A single mother turns up dead at the bottom of the river that runs through town. Earlier in the summer, a vulnerable teenage girl met the same fate. They are not the first women lost to these dark waters, but their deaths disturb the river and its history, dredging up secrets long submerged.
Left behind is a lonely fifteen-year-old girl. Parentless and friendless, she now finds herself in the care of her mother’s sister, a fearful stranger who has been dragged back to the place she deliberately ran from—a place to which she vowed she’d never return.
With the same propulsive writing and acute understanding of human instincts that captivated millions of readers around the world in her explosive debut thriller, The Girl on the Train, Paula Hawkins delivers an urgent, twisting, deeply satisfying read that hinges on the deceptiveness of emotion and memory, as well as the devastating ways that the past can reach a long arm into the present.

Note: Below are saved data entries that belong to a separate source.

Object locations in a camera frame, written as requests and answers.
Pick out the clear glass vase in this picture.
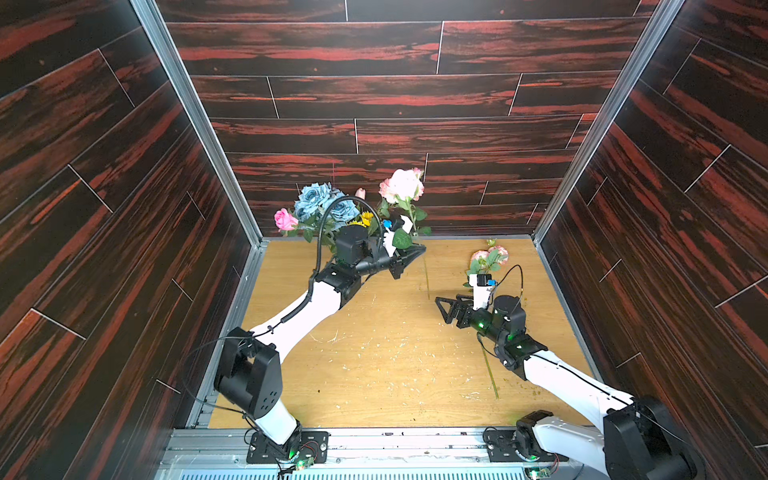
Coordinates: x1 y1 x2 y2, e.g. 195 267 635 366
417 256 430 300

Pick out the yellow sunflower large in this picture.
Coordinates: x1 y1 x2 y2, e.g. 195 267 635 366
349 211 375 228

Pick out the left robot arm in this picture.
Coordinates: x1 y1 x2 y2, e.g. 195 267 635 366
214 225 426 460

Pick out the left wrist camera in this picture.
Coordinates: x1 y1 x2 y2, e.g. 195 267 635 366
381 215 414 257

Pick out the magenta rose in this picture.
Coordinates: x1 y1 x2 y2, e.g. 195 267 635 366
274 208 299 232

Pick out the pale pink peony stem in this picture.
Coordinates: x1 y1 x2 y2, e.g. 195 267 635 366
461 238 511 400

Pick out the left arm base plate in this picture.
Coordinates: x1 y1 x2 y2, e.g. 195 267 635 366
246 428 330 467

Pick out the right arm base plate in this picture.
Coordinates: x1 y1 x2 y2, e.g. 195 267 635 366
482 426 556 463

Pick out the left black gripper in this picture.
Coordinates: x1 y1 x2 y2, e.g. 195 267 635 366
349 242 422 282

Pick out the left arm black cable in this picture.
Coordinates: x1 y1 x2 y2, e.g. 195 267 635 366
309 195 388 301

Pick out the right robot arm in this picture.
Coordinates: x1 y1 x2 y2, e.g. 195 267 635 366
435 295 703 479

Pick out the pink peony spray stem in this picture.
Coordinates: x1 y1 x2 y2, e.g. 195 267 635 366
378 168 432 240

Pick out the metal front rail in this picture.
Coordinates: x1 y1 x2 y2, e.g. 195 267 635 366
155 427 605 479

Beware a calm surface—you never know what lies beneath.
My Review
I had to restart the audio after about an hour because I kept losing track of which character was supposed to be speaking. After a while I got better of keeping it straight but occasionally had to refer back to the chapter titles to re-orient myself in the narrative.
Hawkins does a good job of making each character’s voice and worldview unique while still obscuring their motives until she’s ready for the big reveal. I would hesitate to call anything that happens a “twist” in the traditional sense, it’s just that the fog clears little by little until we get a clearer picture of what happened.
The themes of trauma, grief, troublesome women and dangerous men are trodden paths here and I hesitate to say she does anything truly new with the material, but it was a decent listen.